Directions for this task
Line by line, copy out the data that follows.

Source data
-.-.-

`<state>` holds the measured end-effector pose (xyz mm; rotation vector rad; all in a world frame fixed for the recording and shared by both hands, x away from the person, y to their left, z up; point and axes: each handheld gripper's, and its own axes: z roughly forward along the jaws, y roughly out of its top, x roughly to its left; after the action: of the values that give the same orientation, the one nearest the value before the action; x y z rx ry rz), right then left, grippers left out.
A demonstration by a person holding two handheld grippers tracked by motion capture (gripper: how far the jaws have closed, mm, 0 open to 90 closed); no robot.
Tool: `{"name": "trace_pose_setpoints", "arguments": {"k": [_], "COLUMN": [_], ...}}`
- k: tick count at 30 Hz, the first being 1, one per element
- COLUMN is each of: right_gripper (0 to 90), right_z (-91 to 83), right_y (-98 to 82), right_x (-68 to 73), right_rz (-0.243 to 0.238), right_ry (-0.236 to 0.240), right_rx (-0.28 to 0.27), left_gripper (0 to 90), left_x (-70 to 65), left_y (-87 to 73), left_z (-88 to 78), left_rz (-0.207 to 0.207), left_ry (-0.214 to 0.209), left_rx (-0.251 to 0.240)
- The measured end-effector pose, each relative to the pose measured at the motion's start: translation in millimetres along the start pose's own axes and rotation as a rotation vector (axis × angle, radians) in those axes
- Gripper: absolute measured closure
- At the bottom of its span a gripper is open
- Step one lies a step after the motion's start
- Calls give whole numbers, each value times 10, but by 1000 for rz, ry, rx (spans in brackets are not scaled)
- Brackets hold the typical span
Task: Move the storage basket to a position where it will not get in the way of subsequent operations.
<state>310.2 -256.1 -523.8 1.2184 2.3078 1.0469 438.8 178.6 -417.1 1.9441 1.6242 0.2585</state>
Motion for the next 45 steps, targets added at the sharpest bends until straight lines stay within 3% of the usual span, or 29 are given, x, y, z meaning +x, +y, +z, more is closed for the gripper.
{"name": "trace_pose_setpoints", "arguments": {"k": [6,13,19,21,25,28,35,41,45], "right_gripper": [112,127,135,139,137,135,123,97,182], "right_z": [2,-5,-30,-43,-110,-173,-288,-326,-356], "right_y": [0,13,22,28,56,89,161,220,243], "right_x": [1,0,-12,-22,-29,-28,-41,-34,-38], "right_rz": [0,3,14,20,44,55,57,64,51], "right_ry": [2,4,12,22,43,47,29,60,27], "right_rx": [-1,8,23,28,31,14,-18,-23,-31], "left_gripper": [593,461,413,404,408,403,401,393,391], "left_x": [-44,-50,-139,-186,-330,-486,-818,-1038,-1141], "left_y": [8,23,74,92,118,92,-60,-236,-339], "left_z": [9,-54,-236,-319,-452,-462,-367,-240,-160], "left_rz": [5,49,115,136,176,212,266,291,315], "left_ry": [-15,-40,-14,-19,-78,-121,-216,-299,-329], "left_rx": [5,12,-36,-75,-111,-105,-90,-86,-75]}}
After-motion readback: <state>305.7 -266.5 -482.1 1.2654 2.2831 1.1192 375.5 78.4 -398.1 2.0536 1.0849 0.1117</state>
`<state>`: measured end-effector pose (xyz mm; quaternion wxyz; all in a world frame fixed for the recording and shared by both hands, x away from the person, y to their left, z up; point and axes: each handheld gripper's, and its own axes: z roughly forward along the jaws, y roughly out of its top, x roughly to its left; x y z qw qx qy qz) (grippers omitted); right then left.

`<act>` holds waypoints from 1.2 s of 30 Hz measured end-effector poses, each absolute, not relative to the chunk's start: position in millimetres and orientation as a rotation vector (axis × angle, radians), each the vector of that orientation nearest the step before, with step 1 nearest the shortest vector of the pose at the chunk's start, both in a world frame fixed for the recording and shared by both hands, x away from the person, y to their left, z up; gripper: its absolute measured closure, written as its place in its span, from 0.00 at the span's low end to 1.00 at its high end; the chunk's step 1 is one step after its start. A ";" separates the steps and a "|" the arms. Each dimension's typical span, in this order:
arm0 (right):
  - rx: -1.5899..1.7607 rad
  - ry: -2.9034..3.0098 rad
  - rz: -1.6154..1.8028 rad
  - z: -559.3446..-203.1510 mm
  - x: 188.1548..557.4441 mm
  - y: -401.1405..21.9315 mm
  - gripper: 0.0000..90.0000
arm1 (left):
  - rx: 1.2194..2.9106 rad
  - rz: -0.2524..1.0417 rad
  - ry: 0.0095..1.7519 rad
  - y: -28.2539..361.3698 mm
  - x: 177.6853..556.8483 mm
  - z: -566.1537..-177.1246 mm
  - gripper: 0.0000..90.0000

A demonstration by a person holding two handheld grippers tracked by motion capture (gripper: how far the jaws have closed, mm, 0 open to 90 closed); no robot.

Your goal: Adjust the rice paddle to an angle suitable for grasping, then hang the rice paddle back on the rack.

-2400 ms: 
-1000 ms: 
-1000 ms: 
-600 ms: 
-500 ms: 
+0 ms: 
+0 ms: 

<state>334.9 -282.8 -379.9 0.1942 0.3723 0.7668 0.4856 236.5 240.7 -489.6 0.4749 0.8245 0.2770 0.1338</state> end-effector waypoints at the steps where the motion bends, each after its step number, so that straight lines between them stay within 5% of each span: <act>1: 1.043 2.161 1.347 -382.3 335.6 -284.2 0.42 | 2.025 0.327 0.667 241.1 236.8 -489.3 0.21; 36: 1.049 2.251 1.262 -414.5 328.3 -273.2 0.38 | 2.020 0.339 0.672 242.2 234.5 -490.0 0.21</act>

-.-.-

Response to this exercise
`<state>` holds the measured end-effector pose (xyz mm; rotation vector rad; all in a world frame fixed for the recording and shared by both hands, x away from the person, y to their left, z up; point and axes: each handheld gripper's, and its own axes: z roughly forward along the jaws, y roughly out of its top, x roughly to its left; after the action: of the values that give the same orientation, the one nearest the value before the action; x y z rx ry rz), right then left, grippers left out.
A demonstration by a person holding two handheld grippers tracked by motion capture (gripper: how far the jaws have closed, mm, 0 open to 90 closed); no robot.
Tool: `{"name": "trace_pose_setpoints", "arguments": {"k": [_], "COLUMN": [_], ...}}`
- k: tick count at 30 Hz, the first being 1, one per element
- COLUMN is each of: right_gripper (0 to 90), right_z (-91 to 83), right_y (-98 to 82), right_x (-68 to 73), right_rz (-0.243 to 0.238), right_ry (-0.236 to 0.240), right_rx (-0.28 to 0.27), left_gripper (0 to 90), left_x (-70 to 65), left_y (-87 to 73), left_z (-88 to 78), left_rz (-0.207 to 0.207), left_ry (-0.214 to 0.209), left_rx (-0.251 to 0.240)
- The measured end-effector pose, each relative to the pose measured at the motion's start: translation in millimetres along the start pose's own axes and rotation as a rotation vector (axis × angle, radians) in those axes
- Gripper: absolute measured closure
- At the bottom of its span a gripper is open
- Step one lies a step after the motion's start
- Calls give whole numbers, each value times 10, but by 1000 for rz, ry, rx (spans in brackets are not scaled)
- Brackets hold the typical span
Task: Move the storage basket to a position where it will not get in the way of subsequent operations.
<state>310.2 -256.1 -523.8 1.2184 2.3078 1.0469 438.8 178.6 -417.1 1.9441 1.6242 0.2585</state>
Motion for the next 45 steps, targets added at the sharpest bends until straight lines stay within 3% of the usual span, or 29 are given, x, y, z meaning +x, +y, +z, more is closed for the gripper.
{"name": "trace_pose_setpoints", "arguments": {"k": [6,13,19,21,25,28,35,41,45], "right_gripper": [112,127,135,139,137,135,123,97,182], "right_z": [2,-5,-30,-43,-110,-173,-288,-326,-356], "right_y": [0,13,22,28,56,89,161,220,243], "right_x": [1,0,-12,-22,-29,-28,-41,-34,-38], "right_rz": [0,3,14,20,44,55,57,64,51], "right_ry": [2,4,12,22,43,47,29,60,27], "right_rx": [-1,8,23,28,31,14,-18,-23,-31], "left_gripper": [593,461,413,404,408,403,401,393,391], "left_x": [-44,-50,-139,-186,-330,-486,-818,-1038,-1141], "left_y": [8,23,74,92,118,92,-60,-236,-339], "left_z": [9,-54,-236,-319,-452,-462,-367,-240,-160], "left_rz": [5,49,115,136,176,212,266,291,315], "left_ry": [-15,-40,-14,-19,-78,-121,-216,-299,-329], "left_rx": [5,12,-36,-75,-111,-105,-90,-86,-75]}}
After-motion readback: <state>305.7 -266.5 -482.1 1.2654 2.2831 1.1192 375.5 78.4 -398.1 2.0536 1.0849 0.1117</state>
`<state>`: measured end-effector pose (xyz mm; quaternion wxyz; all in a world frame fixed for the recording and shared by both hands, x away from the person, y to their left, z up; point and axes: each handheld gripper's, and its own axes: z roughly forward along the jaws, y roughly out of its top, x roughly to its left; x y z qw qx qy qz) (grippers omitted); right then left.

`<act>` holds waypoints from 1.2 s of 30 Hz measured end-effector poses, each absolute, not relative to the chunk's start: position in millimetres and orientation as a rotation vector (axis × angle, radians), each the vector of that orientation nearest the step before, with step 1 nearest the shortest vector of the pose at the chunk's start, both in a world frame fixed for the recording and shared by both hands, x away from the person, y to their left, z up; gripper: its absolute measured closure, written as its place in its span, from 0.00 at the span's low end to 1.00 at its high end; the chunk's step 1 is one step after its start. A ";" separates the steps and a "|" the arms. Each dimension's typical span, in this order:
arm0 (right):
  - rx: -1.5899..1.7607 rad
  - ry: -2.9034..3.0098 rad
  - rz: -1.6154..1.8028 rad
  - z: -559.3446..-203.1510 mm
  - x: 188.1548..557.4441 mm
  - y: -401.1405..21.9315 mm
  - gripper: 0.0000..90.0000
arm1 (left):
  - rx: 1.2194..2.9106 rad
  - rz: -0.2524..1.0417 rad
  - ry: 0.0095..1.7519 rad
  - y: -28.2539..361.3698 mm
  - x: 177.6853..556.8483 mm
  - z: -566.1537..-177.1246 mm
  - gripper: 0.0000..90.0000

A demonstration by a person holding two handheld grippers tracked by motion capture (gripper: how far the jaws have closed, mm, 0 open to 90 closed); no robot.

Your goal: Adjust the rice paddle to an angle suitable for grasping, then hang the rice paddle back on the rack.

-2400 ms: 
-1000 ms: 
-1000 ms: 
-600 ms: 
-500 ms: 
+0 ms: 
+0 ms: 

<state>334.9 -282.8 -379.9 0.1942 0.3723 0.7668 0.4856 236.5 240.7 -489.6 0.4749 0.8245 0.2770 0.1338</state> end-effector waypoints at the steps where the motion bends, each after its step number, so that straight lines between them stay within 5% of each span: <act>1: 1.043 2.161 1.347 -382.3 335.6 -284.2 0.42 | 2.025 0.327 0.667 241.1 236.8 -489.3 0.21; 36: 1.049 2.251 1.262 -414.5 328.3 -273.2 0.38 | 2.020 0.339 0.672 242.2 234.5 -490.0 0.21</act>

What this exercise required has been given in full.